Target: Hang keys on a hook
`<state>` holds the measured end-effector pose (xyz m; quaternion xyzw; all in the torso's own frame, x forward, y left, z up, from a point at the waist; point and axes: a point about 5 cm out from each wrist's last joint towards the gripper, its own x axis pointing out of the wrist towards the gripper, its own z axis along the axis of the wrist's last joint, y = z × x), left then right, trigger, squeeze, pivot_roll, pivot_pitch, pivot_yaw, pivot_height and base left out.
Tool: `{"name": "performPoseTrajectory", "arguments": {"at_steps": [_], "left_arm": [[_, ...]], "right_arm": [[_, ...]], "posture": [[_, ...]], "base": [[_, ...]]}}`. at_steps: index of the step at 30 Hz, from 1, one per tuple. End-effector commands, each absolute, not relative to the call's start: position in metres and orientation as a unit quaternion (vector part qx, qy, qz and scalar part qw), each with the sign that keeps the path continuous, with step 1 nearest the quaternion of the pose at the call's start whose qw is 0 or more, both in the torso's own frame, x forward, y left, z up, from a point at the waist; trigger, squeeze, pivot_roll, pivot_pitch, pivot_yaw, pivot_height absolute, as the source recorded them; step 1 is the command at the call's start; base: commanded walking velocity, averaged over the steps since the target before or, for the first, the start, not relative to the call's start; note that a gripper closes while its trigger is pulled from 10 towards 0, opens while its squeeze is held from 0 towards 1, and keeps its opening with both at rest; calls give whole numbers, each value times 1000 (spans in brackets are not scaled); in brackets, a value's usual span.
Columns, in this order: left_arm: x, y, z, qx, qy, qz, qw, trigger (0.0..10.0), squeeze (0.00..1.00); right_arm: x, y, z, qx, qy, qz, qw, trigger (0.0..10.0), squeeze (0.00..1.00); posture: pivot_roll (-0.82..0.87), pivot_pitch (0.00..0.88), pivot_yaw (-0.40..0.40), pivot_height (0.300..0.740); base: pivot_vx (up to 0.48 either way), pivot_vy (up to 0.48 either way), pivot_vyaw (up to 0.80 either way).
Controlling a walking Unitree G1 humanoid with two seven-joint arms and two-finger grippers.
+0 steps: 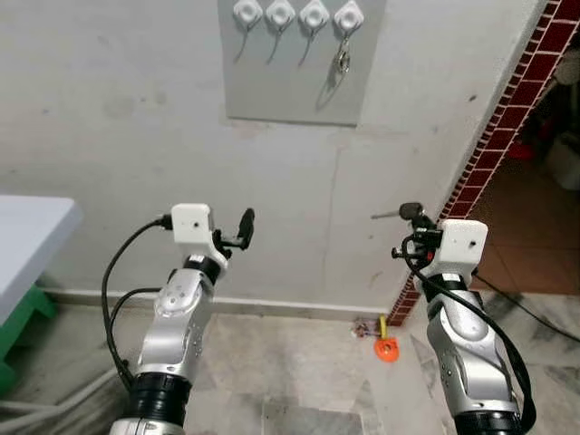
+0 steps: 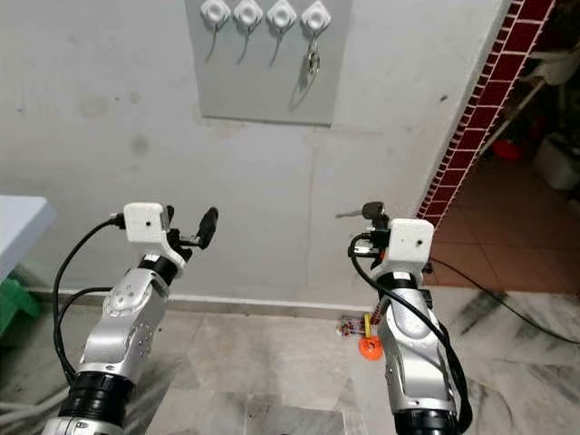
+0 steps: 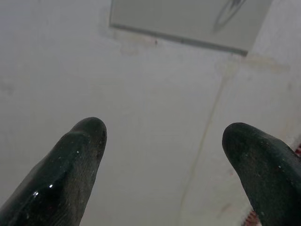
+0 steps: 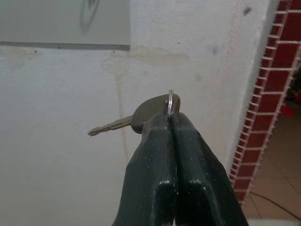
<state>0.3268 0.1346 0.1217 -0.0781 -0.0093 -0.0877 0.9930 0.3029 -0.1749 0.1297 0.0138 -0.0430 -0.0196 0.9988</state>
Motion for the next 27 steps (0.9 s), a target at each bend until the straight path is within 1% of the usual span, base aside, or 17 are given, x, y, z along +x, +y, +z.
{"name": "performPoseTrajectory", "arguments": {"at_steps": [1, 9, 13, 22, 27], "left_arm": [[327, 135, 122, -77, -7, -84, 993, 10000, 0], [326, 135, 120, -85, 6, -82, 993, 10000, 0], [326, 136, 119, -85, 8, -78, 993, 10000, 0], [326, 136, 121, -85, 2, -83, 993, 10000, 0], [326, 136, 123, -83, -2, -87, 993, 10000, 0]], "right_arm": [[304, -175, 134, 25, -44, -28, 998, 10000, 0], [306, -181, 131, 27, -17, -57, 998, 10000, 0], [306, -178, 132, 38, -20, -33, 999, 10000, 0], [303, -176, 133, 29, -28, -21, 999, 10000, 0], [303, -175, 134, 30, -30, -17, 999, 10000, 0]], "posture": [[-47, 59, -29, 740], [-45, 54, -29, 740], [-47, 51, -31, 740], [-47, 44, -29, 740], [-47, 43, -28, 740]], "base": [[0, 0, 0], [0, 0, 0], [0, 0, 0], [0, 0, 0], [319, 0, 0]]}}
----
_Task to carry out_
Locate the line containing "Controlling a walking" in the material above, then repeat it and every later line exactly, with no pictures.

_Task answer_
Controlling a walking Unitree G1 humanoid with two seven-joint arms and two-finger grippers.
+0 steps: 
+0 steps: 
+0 steps: 
+0 steps: 
<state>0.3268 0.1346 0.1217 -0.0781 -0.0093 -0.0877 0.9930 0.3029 -0.1749 0.1297 0.0138 -0.0430 -0.0196 0.9988</state>
Motion for the next 27 steps (0.9 s), a target at each bend until the straight path is within 1% of the usual span, base aside, or 17 are given, x, y, z along +x, +y, +z.
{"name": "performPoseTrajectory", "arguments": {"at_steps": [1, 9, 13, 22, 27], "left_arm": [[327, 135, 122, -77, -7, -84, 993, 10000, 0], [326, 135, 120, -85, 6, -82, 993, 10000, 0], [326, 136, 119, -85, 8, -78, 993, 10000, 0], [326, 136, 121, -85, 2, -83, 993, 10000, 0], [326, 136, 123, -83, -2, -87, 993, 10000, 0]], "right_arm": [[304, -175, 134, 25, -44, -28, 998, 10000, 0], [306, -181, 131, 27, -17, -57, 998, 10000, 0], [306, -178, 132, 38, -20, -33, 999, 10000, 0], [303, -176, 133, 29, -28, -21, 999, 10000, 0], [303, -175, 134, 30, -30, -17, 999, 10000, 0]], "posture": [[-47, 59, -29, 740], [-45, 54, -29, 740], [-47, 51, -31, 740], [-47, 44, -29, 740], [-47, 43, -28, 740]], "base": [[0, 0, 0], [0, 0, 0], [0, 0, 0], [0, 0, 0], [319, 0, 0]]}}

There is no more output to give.